INSTRUCTIONS FOR THE TASK »
Output the listing below verbatim, from its first line to its last.

DATA SHOWN »
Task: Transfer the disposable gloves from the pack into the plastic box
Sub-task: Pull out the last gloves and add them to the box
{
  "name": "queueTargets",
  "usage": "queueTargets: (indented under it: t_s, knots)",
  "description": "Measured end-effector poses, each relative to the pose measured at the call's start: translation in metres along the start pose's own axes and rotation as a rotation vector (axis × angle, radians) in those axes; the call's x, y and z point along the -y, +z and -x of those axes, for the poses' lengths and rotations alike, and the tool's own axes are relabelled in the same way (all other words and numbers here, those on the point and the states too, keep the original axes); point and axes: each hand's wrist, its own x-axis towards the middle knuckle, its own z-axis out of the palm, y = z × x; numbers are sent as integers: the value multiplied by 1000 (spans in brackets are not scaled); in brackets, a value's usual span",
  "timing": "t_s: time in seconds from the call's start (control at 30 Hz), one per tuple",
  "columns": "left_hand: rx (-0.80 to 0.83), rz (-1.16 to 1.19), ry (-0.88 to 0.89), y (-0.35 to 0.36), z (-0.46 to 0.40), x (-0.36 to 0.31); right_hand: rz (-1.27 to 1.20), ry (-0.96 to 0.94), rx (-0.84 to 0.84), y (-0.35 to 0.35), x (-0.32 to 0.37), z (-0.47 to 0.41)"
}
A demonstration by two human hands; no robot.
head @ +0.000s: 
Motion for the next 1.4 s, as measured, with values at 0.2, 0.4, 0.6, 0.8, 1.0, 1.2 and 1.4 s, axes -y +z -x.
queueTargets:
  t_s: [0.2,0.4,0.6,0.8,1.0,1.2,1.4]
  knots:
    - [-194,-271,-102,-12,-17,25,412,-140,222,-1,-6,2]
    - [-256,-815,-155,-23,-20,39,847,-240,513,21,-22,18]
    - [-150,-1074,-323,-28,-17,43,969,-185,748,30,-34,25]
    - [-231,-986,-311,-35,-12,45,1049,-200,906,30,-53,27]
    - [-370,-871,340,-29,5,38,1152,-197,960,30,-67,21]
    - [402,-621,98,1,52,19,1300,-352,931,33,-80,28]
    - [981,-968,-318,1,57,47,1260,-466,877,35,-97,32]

COMPLETED EXERCISE »
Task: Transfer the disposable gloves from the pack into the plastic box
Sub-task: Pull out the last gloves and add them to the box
{
  "name": "queueTargets",
  "usage": "queueTargets: (indented under it: t_s, knots)",
  "description": "Measured end-effector poses, each relative to the pose measured at the call's start: translation in metres along the start pose's own axes and rotation as a rotation vector (axis × angle, radians) in those axes; the call's x, y and z point along the -y, +z and -x of those axes, for the poses' lengths and rotations alike, and the tool's own axes are relabelled in the same way (all other words and numbers here, those on the point and the states too, keep the original axes); point and axes: each hand's wrist, its own x-axis towards the middle knuckle, its own z-axis out of the palm, y = z × x; numbers are sent as integers: the value multiplied by 1000 (spans in brackets are not scaled); in brackets, a value's usual span",
  "timing": "t_s: time in seconds from the call's start (control at 30 Hz), one per tuple",
  "columns": "left_hand: rx (-0.80 to 0.83), rz (-1.16 to 1.19), ry (-0.88 to 0.89), y (-0.35 to 0.36), z (-0.46 to 0.40), x (-0.36 to 0.31); right_hand: rz (-1.27 to 1.20), ry (-0.96 to 0.94), rx (-0.84 to 0.84), y (-0.35 to 0.35), x (-0.32 to 0.37), z (-0.47 to 0.41)"
}
A demonstration by two human hands; no robot.
head @ +0.000s: 
Motion for the next 1.4 s, as measured, with values at 0.2, 0.4, 0.6, 0.8, 1.0, 1.2 and 1.4 s, axes -y +z -x.
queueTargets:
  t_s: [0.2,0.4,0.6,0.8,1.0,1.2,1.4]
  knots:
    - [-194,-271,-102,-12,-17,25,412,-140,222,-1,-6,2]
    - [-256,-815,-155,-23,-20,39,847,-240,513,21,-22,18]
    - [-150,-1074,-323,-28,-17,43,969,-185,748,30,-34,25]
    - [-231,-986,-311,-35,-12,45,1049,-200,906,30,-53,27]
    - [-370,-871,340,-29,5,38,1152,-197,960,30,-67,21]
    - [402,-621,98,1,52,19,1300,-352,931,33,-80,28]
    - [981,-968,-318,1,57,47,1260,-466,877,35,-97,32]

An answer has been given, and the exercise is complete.